When the project first began, the people behind what would become Mill Hill worked with the local Roving Listeners group. They went door to door in 2015 for six months, getting stories from people. This included talking with people at Davis Homes, a 184-unit public housing development down the street from Mill Hill.

“We weren’t even talking about a forthcoming project,” Olive says. “It’s pretty common for development projects to go in and say, ‘We’re going to do this planning effort. We’re going to have community meetings. We’re going to do this.’ And it’s all sort of framed around ‘because we’re going to do this project in the future.’ And really, with the Roving Listeners phase, it wasn’t through any lens. It was just knocking on people’s doors.”

They recorded people’s stories and compiled some of them along with photos in a book called “Heard on the East Side,” distributing it to residents. They also referred back to those conversations when creating the Mill Hill master plan, which was completed in 2018.

Currently, there isn’t a lot of occupancy in the artist village. Of the seven houses that have been restored, only one has been purchased by a private individual. One the Arts Alliance owns for use by its artist-in-residence. As those interviewed for the article indicated, there hasn’t been a lot of marketing done to make people aware of the spaces. As a result, they haven’t reached a critical mass of interest.

I will confess to possibly contributing to that. When I was looking to buy a house around this time last year, I was seriously considering some of those houses but the fact listings indicated they had been on the market for over a year raised concerns about how easy it would be to resell a house if I decided to move.

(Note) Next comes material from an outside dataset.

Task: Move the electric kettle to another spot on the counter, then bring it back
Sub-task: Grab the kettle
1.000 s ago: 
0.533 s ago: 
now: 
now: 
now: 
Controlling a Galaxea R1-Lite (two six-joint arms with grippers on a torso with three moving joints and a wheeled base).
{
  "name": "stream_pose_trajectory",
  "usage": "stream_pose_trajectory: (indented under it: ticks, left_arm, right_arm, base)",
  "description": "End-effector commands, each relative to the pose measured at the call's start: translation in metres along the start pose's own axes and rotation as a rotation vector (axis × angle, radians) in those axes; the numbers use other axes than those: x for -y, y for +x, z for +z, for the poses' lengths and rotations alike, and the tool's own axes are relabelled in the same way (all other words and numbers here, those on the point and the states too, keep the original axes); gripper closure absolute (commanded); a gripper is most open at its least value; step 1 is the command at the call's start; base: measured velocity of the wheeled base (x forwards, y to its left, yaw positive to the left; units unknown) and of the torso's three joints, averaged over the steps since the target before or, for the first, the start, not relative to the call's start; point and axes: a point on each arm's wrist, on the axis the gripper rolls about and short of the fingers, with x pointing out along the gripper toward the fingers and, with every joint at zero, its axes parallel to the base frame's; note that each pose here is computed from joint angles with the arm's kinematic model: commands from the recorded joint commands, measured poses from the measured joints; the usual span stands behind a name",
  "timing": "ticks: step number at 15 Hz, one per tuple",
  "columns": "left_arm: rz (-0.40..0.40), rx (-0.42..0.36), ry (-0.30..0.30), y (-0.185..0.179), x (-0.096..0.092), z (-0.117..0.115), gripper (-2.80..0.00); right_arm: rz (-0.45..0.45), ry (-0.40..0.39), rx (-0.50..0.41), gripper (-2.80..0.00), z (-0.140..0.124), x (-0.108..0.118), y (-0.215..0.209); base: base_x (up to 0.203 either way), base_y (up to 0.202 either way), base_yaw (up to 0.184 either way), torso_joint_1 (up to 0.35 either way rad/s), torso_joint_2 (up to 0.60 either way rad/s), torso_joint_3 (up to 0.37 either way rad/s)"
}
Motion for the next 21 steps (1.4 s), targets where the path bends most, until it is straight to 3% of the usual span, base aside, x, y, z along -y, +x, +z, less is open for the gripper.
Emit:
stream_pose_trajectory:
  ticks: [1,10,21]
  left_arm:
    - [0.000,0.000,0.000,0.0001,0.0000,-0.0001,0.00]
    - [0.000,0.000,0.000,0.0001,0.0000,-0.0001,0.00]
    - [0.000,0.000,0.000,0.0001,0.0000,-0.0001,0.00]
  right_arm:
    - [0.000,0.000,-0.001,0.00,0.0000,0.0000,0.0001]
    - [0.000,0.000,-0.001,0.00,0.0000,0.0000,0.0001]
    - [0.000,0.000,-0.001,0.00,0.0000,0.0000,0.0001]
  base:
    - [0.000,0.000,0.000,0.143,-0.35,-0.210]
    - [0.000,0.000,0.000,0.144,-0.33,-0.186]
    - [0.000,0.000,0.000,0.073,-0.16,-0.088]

However, one of the great benefits those houses have is that they are located right next to a pedestrian and maintenance gate into the Ocmulgee Mounds National Historical Park. It is basically a private entrance into an historic site with miles of walking & biking trails which also hooks up to an expanding community trail.  I used that entrance a number of times when I was living in Macon’s downtown. Even when the historical park is closed, you can pick up the community trail about 1/4 mile away.

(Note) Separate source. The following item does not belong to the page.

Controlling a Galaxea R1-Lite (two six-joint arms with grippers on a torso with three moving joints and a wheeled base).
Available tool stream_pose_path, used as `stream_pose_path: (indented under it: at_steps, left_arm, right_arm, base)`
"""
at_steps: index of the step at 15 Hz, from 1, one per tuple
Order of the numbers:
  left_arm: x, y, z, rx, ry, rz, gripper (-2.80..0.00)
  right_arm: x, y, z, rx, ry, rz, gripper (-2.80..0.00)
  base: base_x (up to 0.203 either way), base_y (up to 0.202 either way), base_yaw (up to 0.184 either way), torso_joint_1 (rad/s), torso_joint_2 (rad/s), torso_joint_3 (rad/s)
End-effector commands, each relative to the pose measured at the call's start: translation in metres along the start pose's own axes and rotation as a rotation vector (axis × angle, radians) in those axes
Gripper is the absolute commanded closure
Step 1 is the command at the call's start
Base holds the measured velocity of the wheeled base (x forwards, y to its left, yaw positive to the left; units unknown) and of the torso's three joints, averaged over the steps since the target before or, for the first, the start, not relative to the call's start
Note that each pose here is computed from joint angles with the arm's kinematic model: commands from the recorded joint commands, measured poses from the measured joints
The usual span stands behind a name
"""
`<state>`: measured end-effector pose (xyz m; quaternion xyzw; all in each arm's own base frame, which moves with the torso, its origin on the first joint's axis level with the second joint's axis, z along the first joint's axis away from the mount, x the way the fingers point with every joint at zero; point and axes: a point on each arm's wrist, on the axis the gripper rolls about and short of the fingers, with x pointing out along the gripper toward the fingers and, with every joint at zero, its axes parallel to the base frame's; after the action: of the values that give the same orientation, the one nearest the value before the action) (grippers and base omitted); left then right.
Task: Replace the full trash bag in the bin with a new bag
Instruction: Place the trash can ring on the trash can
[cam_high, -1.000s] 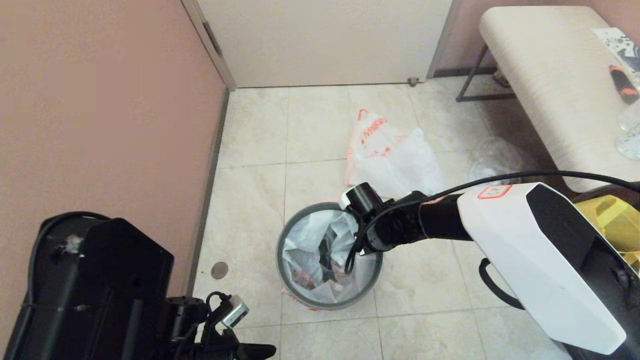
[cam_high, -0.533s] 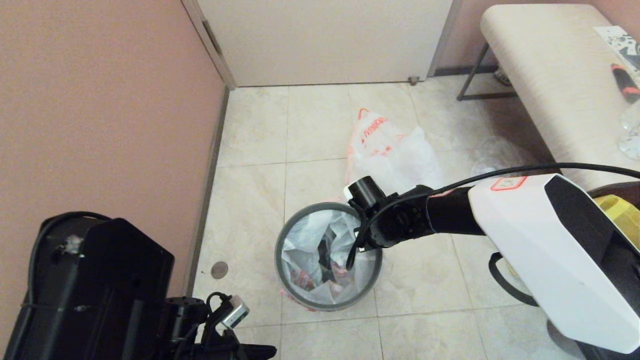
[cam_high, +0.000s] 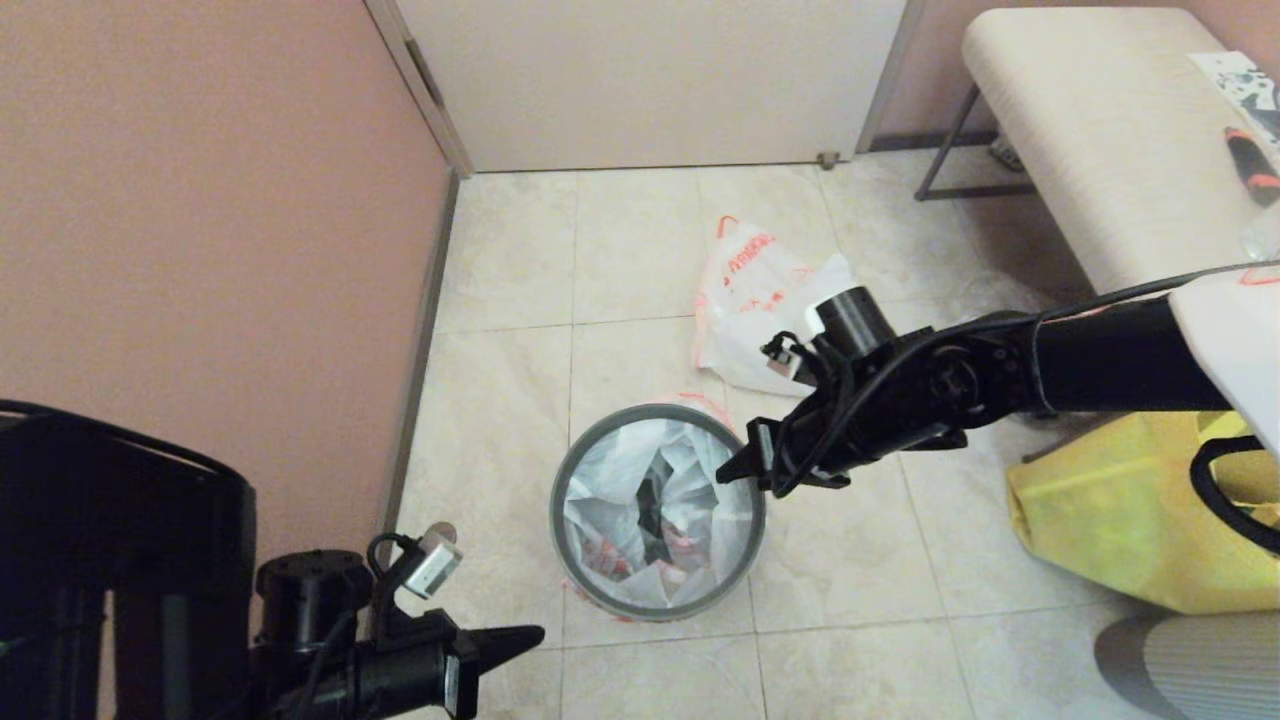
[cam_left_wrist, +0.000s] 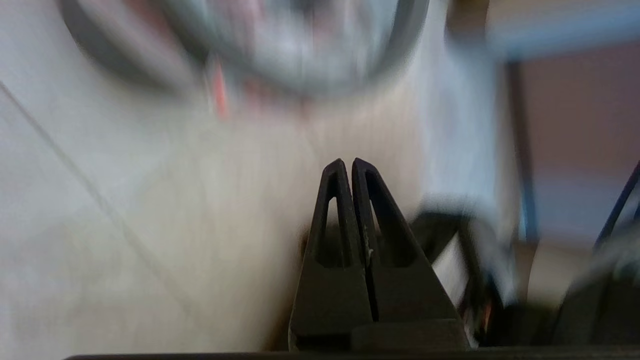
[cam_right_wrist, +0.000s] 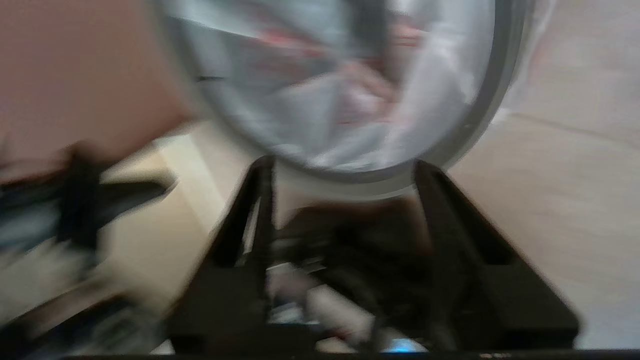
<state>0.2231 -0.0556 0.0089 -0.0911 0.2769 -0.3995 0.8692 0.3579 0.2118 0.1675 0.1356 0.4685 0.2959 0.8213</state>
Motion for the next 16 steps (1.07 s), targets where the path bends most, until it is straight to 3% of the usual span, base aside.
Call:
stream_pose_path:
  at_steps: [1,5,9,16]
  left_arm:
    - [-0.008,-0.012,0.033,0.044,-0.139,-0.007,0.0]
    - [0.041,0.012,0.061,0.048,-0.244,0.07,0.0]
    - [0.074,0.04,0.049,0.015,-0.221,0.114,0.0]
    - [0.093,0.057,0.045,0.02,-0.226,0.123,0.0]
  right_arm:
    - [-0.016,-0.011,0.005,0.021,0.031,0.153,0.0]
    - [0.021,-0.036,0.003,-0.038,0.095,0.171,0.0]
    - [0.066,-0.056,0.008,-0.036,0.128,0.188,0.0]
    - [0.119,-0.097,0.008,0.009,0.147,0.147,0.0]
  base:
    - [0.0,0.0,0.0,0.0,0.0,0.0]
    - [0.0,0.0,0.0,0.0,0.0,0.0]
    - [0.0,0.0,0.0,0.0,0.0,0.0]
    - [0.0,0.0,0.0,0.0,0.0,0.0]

I should also mention that the houses are pretty nice with a lot of open space making them well suited for studio use.

While the houses might not be occupied, the former auditorium space gets used a lot for events, classes and meetings of all sorts. The kitchen the bakers used is HUGE and well-equipped. The best events are those which show off the talents of those bakers.

So overall the project definitely has potential for great growth and is something worth watching.